Em seguida, os cientistas repetiram o experimento com um maior intervalo entre o condicionamento de medo e o reposicionamento do animal no confinamento. A análise do cérebro revelou que, depois de duas semanas, as células de engramas alojadas no córtex também estavam ativas, sendo naturalmente acessadas pelos ratos. Ou seja, por mais que o mesmo registro seja feito no hipocampo e no córtex simultaneamente, ele só é acessado pelo segundo depois de alguns dias.
Impacto científico
“O estudo utilizou uma técnica de marcação ótica dos genes, que poucos laboratórios do mundo têm, para responder uma pergunta tão importante na área: como é a dinâmica da memória em cada estrutura do cérebro ao longo do tempo?”, aponta o neurocientista Lucas De Oliveira Alvares, professor de Biofísica e Neurociências e pesquisador do Laboratório de Neurobiologia da Memória da Universidade Federal do Rio Grande do Sul (UFGRS). “Ainda estamos longe de conseguir utilizar todo esse conhecimento para desvendar e tratar o Alzheimer e outros casos de perda de memória, mas a pesquisa abre caminhos interessantes.”
O estudo revela ainda a importância do córtex, cuja atuação na retenção da memória não era totalmente conhecida. Segundo Paulo Jannuzzi Cunha, da FMUSP, o trabalho tem um impacto amplo na área da neurociência e psicologia e pode possibilitar a criação de estratégias mais específicas para o tratamento de transtornos como dependência de cocaína ou crack, obesidade, ansiedade e stress pós-traumático.
“Esses casos são, em geral, baseados em histórias de condicionamento estímulo-resposta que causam muito sofrimento aos pacientes. Mas, a partir dessa identificação exata dos sistemas responsáveis pela formação das memórias, eles poderão ser abordados de maneira mais eficaz no futuro”, afirma Cunha.

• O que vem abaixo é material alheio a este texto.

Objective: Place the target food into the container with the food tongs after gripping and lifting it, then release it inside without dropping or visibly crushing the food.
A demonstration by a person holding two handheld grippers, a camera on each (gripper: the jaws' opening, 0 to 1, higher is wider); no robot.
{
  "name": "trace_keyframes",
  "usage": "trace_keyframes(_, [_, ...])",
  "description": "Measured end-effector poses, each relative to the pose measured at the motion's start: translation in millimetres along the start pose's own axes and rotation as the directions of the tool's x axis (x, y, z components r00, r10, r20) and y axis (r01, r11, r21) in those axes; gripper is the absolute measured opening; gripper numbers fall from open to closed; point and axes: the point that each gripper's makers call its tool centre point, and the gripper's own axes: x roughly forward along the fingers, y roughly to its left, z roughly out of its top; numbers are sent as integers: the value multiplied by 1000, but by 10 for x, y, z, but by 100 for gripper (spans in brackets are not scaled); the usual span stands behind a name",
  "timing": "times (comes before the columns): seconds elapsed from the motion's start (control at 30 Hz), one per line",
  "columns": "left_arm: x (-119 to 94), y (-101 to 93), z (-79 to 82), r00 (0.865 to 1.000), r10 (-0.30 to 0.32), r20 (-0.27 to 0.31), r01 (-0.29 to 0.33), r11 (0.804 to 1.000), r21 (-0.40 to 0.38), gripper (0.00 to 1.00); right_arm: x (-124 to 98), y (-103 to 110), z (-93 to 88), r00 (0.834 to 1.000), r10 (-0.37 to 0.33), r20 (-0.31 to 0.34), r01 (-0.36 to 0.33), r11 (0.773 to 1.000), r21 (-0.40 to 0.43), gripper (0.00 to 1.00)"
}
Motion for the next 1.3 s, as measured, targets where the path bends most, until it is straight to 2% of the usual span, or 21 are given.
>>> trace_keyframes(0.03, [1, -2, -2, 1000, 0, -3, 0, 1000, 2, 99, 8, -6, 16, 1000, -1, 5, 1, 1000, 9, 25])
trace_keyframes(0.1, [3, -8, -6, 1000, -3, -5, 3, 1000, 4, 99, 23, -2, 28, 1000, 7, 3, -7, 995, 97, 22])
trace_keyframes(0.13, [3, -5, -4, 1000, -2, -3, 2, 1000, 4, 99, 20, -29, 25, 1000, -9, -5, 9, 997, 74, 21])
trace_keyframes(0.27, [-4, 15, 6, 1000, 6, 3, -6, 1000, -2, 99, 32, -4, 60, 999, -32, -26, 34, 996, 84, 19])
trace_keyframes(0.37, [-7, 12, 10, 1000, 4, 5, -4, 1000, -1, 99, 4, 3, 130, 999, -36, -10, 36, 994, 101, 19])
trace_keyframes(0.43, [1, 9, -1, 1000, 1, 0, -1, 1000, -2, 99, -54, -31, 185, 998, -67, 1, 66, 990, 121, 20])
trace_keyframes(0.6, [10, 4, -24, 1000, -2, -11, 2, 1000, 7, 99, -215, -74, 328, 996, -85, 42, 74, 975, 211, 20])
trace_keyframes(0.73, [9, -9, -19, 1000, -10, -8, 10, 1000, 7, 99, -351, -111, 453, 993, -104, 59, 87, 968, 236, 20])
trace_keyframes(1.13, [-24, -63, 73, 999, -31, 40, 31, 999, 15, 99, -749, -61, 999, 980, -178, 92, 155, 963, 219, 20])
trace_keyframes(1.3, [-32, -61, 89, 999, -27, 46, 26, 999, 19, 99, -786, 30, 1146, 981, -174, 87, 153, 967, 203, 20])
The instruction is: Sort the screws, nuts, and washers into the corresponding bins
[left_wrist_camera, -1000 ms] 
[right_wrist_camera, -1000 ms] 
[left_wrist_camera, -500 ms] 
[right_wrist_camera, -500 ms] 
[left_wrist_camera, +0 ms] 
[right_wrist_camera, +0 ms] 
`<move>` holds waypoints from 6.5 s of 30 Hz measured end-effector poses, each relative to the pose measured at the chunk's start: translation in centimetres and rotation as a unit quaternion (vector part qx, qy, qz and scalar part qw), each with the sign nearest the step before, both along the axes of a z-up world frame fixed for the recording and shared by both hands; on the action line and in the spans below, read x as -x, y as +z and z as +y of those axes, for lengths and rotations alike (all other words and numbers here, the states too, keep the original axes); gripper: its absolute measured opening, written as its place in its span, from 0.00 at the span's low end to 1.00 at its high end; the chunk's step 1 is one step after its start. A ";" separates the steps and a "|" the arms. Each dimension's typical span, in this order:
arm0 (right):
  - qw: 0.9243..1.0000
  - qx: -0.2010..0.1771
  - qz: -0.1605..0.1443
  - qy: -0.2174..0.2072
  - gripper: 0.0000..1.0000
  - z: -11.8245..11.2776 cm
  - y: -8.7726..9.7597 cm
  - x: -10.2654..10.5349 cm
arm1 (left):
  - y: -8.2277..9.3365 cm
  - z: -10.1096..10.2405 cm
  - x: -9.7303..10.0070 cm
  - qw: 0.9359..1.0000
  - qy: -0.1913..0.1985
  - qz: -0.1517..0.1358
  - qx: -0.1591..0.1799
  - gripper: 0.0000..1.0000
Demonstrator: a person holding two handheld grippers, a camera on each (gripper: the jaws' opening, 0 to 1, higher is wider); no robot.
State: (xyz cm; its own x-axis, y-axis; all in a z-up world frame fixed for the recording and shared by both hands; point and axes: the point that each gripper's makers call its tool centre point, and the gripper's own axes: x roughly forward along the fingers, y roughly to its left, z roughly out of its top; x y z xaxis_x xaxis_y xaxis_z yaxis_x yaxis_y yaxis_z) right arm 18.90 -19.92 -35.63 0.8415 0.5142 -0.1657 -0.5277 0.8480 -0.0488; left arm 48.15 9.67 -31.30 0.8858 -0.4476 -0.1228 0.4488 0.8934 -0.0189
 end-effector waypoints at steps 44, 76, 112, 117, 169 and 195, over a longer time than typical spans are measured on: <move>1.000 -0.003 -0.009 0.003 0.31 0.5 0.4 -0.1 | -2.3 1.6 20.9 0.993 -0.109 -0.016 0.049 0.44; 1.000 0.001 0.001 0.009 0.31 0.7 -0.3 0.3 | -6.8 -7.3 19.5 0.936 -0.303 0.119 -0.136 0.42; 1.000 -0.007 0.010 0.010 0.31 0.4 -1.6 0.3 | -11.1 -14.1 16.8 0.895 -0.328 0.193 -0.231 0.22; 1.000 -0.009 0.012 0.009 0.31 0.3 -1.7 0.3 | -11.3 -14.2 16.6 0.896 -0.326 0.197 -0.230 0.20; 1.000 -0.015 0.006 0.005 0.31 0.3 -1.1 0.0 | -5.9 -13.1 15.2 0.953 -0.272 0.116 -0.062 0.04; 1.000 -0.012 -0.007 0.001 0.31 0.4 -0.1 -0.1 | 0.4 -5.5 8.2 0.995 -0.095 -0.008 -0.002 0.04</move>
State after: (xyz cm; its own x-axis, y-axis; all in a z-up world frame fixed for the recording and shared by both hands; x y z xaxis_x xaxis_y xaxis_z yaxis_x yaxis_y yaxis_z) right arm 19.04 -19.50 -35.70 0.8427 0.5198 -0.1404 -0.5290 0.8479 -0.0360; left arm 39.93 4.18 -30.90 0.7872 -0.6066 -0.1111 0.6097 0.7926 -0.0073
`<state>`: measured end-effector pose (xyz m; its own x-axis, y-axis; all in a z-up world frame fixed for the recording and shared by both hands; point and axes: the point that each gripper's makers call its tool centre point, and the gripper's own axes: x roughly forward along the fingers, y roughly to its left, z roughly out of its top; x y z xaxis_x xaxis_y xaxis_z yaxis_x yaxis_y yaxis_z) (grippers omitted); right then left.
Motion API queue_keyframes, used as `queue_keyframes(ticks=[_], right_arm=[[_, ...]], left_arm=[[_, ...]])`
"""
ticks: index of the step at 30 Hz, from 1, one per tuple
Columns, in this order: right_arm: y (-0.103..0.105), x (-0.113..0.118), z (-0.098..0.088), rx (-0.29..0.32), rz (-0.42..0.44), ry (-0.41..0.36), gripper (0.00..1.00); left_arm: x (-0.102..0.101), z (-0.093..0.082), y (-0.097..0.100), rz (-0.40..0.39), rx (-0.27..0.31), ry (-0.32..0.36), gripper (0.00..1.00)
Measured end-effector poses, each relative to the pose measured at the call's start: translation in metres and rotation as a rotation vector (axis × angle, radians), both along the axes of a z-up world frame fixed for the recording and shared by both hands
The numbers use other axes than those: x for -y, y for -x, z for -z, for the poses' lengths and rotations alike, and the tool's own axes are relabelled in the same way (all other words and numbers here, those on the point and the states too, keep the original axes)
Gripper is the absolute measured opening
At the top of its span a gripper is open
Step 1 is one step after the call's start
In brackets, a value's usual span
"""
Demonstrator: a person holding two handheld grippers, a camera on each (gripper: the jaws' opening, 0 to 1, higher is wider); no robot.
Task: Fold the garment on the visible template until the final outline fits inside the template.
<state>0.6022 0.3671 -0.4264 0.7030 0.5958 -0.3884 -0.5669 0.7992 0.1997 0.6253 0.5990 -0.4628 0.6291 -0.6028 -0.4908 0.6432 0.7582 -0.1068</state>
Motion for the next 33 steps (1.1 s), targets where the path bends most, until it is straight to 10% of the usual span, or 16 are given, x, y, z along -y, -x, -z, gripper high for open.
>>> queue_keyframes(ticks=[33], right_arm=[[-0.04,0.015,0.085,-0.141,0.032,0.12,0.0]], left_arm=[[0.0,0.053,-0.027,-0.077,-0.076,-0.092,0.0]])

Apesar de a pesquisa ser a primeira a registrar o caminho das memórias na mente, alguns neurocientistas argumentam que ainda são necessários mais estudos para que os resultados sejam aceitos. De acordo com Ivan Izquierdo, professor titular de medicina e coordenador do Centro de Memória do Instituto do Cérebro da Pontifícia Universidade Católica do Rio Grande do Sul (PUC-RS), o estudo não oferece sustentação aos resultados apresentados. “A ideia de que a memória só pode ser acessada pelo hipocampo nos primeiros momentos vai contra todos os estudos anteriores. Já se provou que é possível acessá-la assim que gerada, tanto no hipocampo, quanto no córtex”, disse o pesquisador.